━━ DATA BLOCK ━━

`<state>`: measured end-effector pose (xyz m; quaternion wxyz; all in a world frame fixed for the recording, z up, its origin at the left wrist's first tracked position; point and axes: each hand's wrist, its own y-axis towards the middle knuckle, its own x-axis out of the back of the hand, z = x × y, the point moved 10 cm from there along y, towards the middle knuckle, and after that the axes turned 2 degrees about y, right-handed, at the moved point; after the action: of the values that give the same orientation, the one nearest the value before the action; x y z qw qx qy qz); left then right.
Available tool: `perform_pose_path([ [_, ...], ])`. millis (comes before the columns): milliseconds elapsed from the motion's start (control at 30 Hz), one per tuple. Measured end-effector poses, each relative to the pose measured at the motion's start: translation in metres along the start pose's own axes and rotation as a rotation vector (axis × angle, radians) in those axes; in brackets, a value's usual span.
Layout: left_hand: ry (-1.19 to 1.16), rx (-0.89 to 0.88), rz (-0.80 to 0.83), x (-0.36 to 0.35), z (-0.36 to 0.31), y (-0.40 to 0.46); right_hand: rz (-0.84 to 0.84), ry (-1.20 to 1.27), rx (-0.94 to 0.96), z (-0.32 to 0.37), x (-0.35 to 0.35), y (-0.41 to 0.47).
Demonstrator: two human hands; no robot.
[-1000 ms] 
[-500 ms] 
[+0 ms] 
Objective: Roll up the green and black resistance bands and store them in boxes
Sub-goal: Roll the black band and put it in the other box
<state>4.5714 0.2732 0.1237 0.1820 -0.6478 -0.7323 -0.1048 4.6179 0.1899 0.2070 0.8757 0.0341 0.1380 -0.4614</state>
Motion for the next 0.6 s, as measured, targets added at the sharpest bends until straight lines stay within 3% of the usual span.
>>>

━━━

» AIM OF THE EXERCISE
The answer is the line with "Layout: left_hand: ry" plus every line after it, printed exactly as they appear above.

» WRITTEN ANSWER
Layout: left_hand: ry (-1.19 to 1.16), rx (-0.89 to 0.88), rz (-0.80 to 0.83), x (-0.36 to 0.35), z (-0.36 to 0.31), y (-0.40 to 0.46); right_hand: rz (-0.84 to 0.84), ry (-1.20 to 1.27), rx (-0.94 to 0.96), z (-0.32 to 0.37), x (-0.35 to 0.35), y (-0.41 to 0.47).
Demonstrator: two human hands; no robot.
[-1000 ms] 
[-500 ms] 
[+0 ms] 
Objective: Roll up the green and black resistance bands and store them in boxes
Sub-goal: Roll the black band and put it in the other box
<state>4.5714 0.2732 0.1237 0.1820 -0.6478 -0.7323 -0.1048 4.6179 0.1899 0.2070 0.8757 0.0341 0.1380 -0.4614</state>
Motion for the next 0.6 s, as measured, targets added at the sharpest bends until straight lines stay within 3% of the usual span.
>>>

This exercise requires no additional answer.